Die BürgerInnen gegen den Krieg können nur ein Umdenken vorschlagen. Wir stellen immer wieder Möglichkeiten vor, Nichtmilitärisch zu handeln, Nichtkriegerisch zu denken, sondern die Konflikte mit niedriger angesiedelten Methoden zu deeskalieren. Zivile Konfliktbearbeitung ist auf Dauer billiger und erfolgreicher als Waffengewalt.

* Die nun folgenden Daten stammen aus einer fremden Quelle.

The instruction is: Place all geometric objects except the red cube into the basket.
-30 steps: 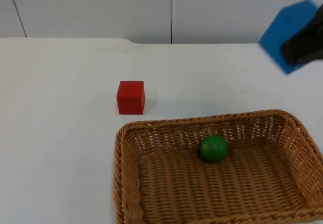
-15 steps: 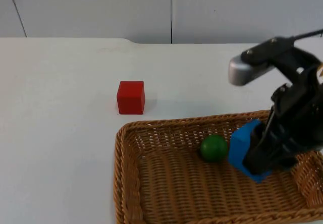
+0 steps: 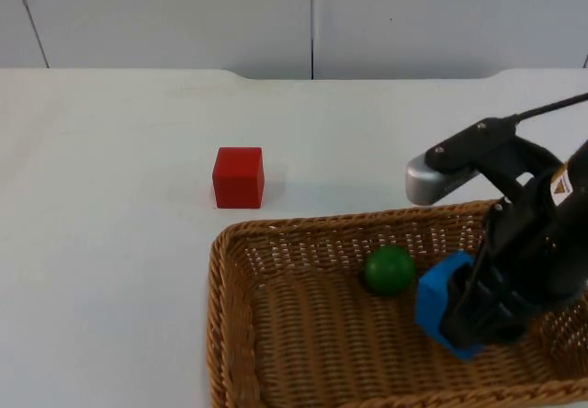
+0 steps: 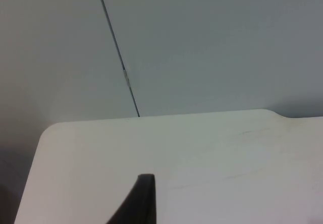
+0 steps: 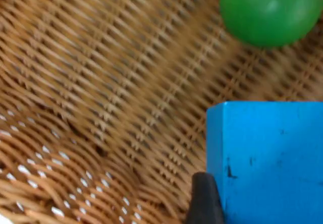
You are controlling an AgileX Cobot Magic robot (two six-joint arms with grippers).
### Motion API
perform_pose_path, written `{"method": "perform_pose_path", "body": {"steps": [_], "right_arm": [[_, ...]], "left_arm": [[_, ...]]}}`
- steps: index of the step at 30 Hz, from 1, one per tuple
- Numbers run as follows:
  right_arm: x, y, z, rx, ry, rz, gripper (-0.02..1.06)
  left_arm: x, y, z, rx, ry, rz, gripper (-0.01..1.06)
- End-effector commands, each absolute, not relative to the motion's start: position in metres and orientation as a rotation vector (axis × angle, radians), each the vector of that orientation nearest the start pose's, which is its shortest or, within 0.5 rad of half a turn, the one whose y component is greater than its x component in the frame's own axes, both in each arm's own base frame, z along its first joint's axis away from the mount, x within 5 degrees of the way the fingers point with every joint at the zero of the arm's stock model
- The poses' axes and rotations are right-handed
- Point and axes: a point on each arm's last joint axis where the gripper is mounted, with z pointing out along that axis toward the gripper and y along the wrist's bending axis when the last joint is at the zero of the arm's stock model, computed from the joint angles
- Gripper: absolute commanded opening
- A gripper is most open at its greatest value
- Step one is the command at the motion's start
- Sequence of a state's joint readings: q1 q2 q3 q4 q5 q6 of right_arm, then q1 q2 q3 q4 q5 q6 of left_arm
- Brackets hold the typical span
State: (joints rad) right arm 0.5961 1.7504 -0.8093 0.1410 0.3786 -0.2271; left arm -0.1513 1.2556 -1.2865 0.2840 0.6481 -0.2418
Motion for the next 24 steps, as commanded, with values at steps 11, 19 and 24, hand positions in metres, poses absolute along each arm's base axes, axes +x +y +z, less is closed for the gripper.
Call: {"method": "perform_pose_path", "body": {"steps": [11, 19, 24], "right_arm": [[0.243, 0.173, 0.178, -0.898, 2.484, 0.243, 1.03], [0.236, 0.14, 0.29, -0.581, 2.172, 0.344, 1.03], [0.251, 0.061, 0.368, -0.329, 2.015, 0.117, 1.03]], "left_arm": [[0.273, -0.025, 0.412, 0.042, 2.067, 0.086, 1.04], [0.273, -0.025, 0.413, 0.044, 2.061, 0.087, 1.04], [0.273, -0.025, 0.413, 0.045, 2.058, 0.085, 1.04]]}}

Nicht nur die überlebenden Opfer von Krieg sind auf Jahre, manchmal für das ganze Leben stark traumatisiert. Auch die ehemaligen Kämpfer und Kämpferinnen sind traumatisiert, was man an den Kindersoldaten leicht studieren kann - auch sie haben ein Recht auf traumafreies Weiterleben. Militärisches töten kann man nicht von Geburt an, die Menschen müssen dafür trainiert werden, manchmal genügen eigene Erlebnisse inerhalb weniger Stunden, um ins Soldatentum einzusteigen, oft werden Kindersoldaten gezwungen mitzukommen, normalerweise muß künftigen Soldaten die angeborene Tötungshemmung langsam in Trainingslagern aberzogen werden. Diese Gehirnwäsche funktioniert, wie seit Jahrhunderten das Militär beweist, mit täglichem Üben der Muskeln, bis sich die für den Kriegseinsatz erforderlichen Reflexe gebildet haben und als Muster im Gehirn wiederzufinden sind. Liegen bei einzelnen Jugendlichen problematische Voraussetzungen vor, kann das ansonsten normale Gehirn auch mit jahrelanger Übung beim Betrachten von Gewaltvideos, Kriegsfilmen oder an Spielkonsolen umprogrammiert werden. Gegen den Krieg zu sein ist eine Lebenseinstellung. Wir sind überzeugt, dass Krieg persönlich, sozial, gesellschaftlich und staatlich schadet. Die Hinwendung zum kriegerischen Handeln verändert die Persönlichkeit negativ, sie schadet den Beziehungen der Menschen untereinander, sie spaltet die Gesellschaft in Gewinner, Mitläufer, Dulder, verzweifelte Beobachter und Verlierer.
Sprechen wir über Gewinner. Das Militär ist nicht immer der Gewinner beim Krieg, denn manchmal verliert eine Seite. Bei einer Deeskalation verliert beiderseits das Militär an Einfluss. Immer noch hat das militärische Denken großen Möglichkeiten in der Politik, nicht nur wegen des Satzes in der Un-Charta, dass "Waffengewalt nur noch im gemeinsamen Interesse angewendet" werden soll, also Drohung und Einsatz von Waffen immer noch international üblich ist, sondern weil die Ausstattung mit Waffen zur privaten Lebenshaltung gehört - und das nicht nur in den Vereinigten Staaten, sondern ebenso in traditionellen Jagdgesellschaften wie in der Sahel-Zone und überall, wo Raub und Plünderung als ehrenhaft gilt. Das hatten wir in Europa auch jahrhundertelang. Die Früchte der Arbeit Anderer mit Raub und Plünderung an sich zu bringen, konnte Europa soweit zivilisieren, dass es verboten und strafbedroht ist. Europäer strengen sich stark an, den Täter zu finden und abzuurteilen. Die Früchte der Arbeit können nur noch durch Tausch verteilt werden und dieser Tausch ist mit vielen Feinheiten so gestaltet, dass viele Länder und viele Menschen wenig, dagegen wenige Menschen und wenige Länder viel davon haben. Die Folgen dieser Wirtschaftsmethode sind manchmal katastrophal und führen zum Krieg oder Bürgerkrieg. Wir ersparen es uns, alle Namen dafür aus dem letzten Jahrzehnt aufzuführen, nur zwei Beispiele seien genannt: Liberia und Ruanda/Kongo. Gegenbeispiele gibt es zum Glück auch, wir beobachten mit großem Interesse die Entwicklungen in Süd- und Mittelamerika, über deren Erfolg in einigen Jahrzehnten gesprochen werden kann.